Endurance art is a kind of performance art involving some form of hardship, such as pain, solitude or exhaustion. Performances that focus on the passage of long periods of time are also known as durational art or durational performances.

Human endurance contests were a fad of Depression-era United States from the 1920s–1930s. Writer Michael Fallon traces the genre of endurance art to the work of Chris Burden in California in the 1970s. Burden spent five days in a locker in Five Day Locker Piece (1971), had himself shot in Shoot (1971), and lived for 22 days in a bed in an art gallery in Bed Piece (1972).
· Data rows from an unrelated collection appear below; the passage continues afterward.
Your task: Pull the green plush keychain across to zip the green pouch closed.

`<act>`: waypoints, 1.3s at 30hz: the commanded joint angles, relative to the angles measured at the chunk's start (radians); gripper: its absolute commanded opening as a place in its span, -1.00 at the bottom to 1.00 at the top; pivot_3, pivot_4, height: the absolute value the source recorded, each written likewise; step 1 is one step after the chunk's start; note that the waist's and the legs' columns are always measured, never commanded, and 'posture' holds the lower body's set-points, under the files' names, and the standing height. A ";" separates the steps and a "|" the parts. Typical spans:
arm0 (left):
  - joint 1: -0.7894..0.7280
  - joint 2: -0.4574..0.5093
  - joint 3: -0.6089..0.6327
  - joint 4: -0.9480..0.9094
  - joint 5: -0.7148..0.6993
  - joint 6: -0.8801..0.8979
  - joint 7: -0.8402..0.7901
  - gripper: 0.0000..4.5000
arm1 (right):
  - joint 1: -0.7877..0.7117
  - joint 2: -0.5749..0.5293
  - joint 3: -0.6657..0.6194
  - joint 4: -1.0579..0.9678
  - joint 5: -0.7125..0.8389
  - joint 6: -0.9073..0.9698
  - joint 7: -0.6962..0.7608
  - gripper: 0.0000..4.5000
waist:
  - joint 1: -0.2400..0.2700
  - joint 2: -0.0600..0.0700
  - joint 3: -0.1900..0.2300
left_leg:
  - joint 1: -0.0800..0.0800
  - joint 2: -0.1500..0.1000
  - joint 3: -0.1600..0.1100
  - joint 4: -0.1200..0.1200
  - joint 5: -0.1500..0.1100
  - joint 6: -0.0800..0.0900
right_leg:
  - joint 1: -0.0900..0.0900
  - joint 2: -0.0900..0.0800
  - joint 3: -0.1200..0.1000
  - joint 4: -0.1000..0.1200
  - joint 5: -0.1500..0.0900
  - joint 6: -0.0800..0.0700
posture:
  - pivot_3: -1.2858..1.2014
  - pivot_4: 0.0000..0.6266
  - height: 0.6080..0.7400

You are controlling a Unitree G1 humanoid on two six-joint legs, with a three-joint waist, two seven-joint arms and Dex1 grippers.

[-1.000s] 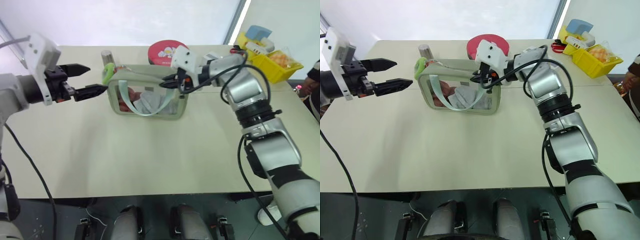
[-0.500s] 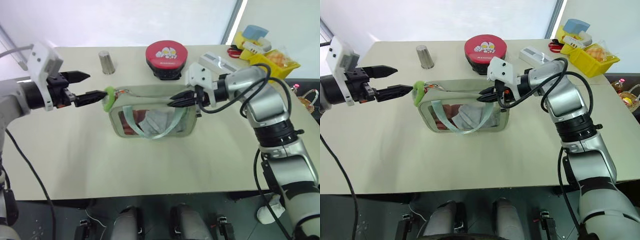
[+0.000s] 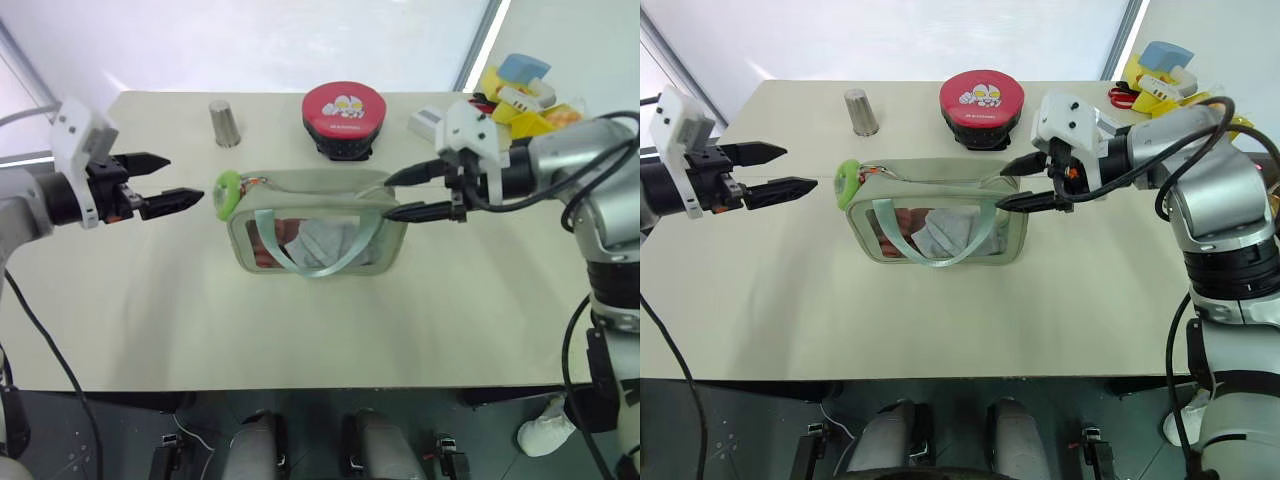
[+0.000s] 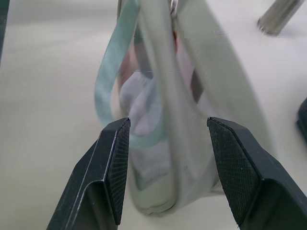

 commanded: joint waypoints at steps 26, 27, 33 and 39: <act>-0.088 -0.205 -0.061 0.156 0.079 -0.101 0.104 1.00 | 0.061 0.048 0.034 -0.061 0.030 -0.022 -0.061 -0.97 | 0.001 0.000 0.000 | 0.000 0.000 0.000 0.000 0.000 0.000 | 0.000 0.001 0.000 0.000 0.000 0.000 | 0.03 -0.52 1.00; -0.087 -0.213 -0.066 0.149 0.072 -0.092 0.096 1.00 | 0.061 0.050 0.036 -0.060 0.028 -0.023 -0.065 -0.97 | 0.000 0.000 0.000 | 0.000 0.000 0.000 0.000 0.000 0.000 | 0.000 0.001 0.000 0.000 0.000 0.000 | 0.03 -0.52 1.00; -0.061 -0.219 -0.096 0.144 0.096 -0.092 0.074 1.00 | 0.053 0.058 0.035 -0.062 0.030 -0.015 -0.086 -0.97 | -0.002 0.000 0.000 | 0.000 0.000 0.000 0.000 0.000 0.000 | 0.000 0.001 0.000 0.000 0.000 0.000 | 0.03 -0.52 1.00; -0.084 -0.266 -0.111 0.188 0.127 -0.130 0.090 1.00 | 0.048 0.052 0.035 -0.068 0.035 -0.006 -0.089 -0.97 | 0.001 0.000 0.000 | 0.000 0.000 0.000 0.000 0.000 0.000 | 0.000 0.001 0.000 0.000 0.000 0.000 | 0.03 -0.52 1.00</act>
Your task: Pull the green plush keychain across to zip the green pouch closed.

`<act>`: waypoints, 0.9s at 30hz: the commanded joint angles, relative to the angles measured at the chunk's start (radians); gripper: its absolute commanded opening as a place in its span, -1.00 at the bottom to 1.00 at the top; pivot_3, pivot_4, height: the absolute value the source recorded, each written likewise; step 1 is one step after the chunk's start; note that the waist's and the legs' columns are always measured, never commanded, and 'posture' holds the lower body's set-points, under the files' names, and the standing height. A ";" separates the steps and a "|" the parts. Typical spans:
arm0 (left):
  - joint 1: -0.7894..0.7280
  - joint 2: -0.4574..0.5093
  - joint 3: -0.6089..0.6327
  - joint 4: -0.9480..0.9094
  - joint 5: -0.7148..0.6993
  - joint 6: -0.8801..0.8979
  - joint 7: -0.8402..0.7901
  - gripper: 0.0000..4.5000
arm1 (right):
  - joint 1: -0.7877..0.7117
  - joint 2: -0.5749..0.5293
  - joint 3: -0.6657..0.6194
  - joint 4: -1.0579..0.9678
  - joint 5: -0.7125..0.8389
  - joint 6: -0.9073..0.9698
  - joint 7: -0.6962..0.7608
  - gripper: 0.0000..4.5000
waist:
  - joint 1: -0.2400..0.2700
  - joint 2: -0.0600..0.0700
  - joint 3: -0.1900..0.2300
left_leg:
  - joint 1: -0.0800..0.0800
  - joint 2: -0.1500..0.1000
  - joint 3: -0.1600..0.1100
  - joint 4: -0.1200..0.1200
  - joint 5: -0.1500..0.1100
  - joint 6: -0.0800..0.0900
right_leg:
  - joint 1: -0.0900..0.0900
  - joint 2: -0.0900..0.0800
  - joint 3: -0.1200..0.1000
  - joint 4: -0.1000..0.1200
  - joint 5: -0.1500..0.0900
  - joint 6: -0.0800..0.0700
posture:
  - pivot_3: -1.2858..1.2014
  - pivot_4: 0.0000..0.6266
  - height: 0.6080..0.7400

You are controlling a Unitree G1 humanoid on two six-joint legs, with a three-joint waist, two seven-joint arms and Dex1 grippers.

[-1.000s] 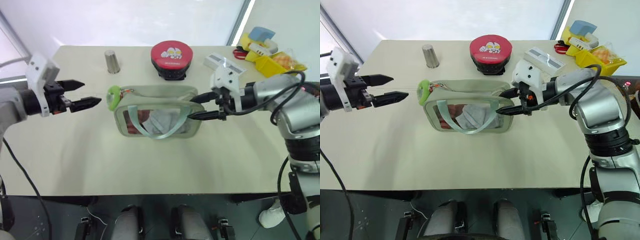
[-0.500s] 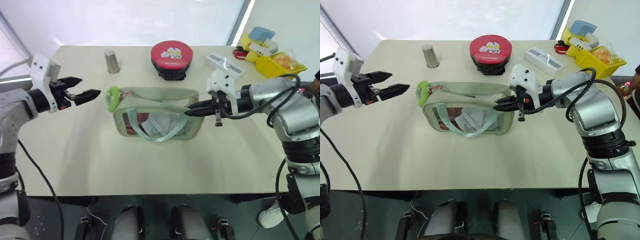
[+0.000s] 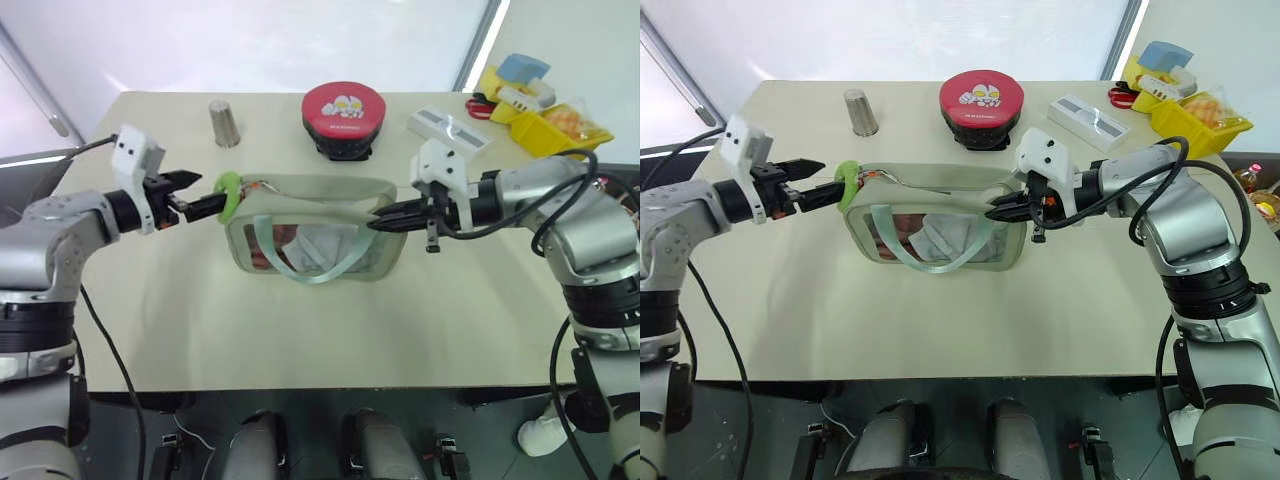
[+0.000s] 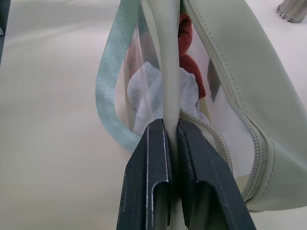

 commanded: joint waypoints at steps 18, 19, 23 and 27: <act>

Other examples of endurance art include Tehching Hsieh's One Year Performance 1980–1981 (Time Clock Piece), in which for 12 months he punched a time clock every hour, and Art/Life One Year Performance 1983–1984 (Rope Piece), in which Hsieh and Linda Montano spent a year tied to each other by an eight-foot (2.4 m) rope.

In The House with the Ocean View (2003), Marina Abramović lived silently for 12 days without food or entertainment on a stage entirely open to the audience. Such is the physical stamina required for some of her work that in 2012 she set up what she called a "boot camp" in Hudson, New York, for participants in her multiple-person performances.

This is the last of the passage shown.